• _What you have to do_
If "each" shows up in a line of the material, return that line.

[Start of Attachment]

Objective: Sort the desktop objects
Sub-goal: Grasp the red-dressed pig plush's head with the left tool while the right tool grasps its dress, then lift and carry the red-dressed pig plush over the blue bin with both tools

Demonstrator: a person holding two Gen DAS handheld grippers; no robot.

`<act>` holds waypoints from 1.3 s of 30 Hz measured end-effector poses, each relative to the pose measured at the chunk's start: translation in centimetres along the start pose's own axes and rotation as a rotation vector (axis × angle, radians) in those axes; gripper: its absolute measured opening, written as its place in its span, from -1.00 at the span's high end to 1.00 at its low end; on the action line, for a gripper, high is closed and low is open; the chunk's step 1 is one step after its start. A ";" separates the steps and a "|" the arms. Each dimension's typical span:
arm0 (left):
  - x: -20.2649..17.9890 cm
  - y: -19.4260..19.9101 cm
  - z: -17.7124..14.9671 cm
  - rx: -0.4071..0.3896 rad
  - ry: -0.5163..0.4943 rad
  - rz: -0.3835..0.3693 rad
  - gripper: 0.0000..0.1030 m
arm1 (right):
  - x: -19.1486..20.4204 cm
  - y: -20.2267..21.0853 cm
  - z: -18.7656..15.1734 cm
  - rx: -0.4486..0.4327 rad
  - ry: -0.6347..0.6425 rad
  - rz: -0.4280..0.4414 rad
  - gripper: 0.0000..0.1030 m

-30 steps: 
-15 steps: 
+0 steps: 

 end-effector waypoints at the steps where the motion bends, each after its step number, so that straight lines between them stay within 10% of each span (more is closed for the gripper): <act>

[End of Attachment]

• _Response_
`<act>` holds waypoints from 1.3 s of 30 Hz measured end-effector poses, each relative to the pose measured at the chunk's start: translation in centimetres along the start pose's own axes and rotation as a rotation vector (axis × angle, radians) in those axes; gripper: its absolute measured opening, written as its place in its span, from -1.00 at the span's high end to 1.00 at its low end; on the action line, for a gripper, high is closed and low is open; the chunk's step 1 is one step after its start. A ";" separates the steps and a "|" the arms. Each dimension's typical span:
 end-effector waypoints at the steps where the motion bends, each after its step number, so that straight lines between them stay within 10% of each span (more is closed for the gripper): <act>

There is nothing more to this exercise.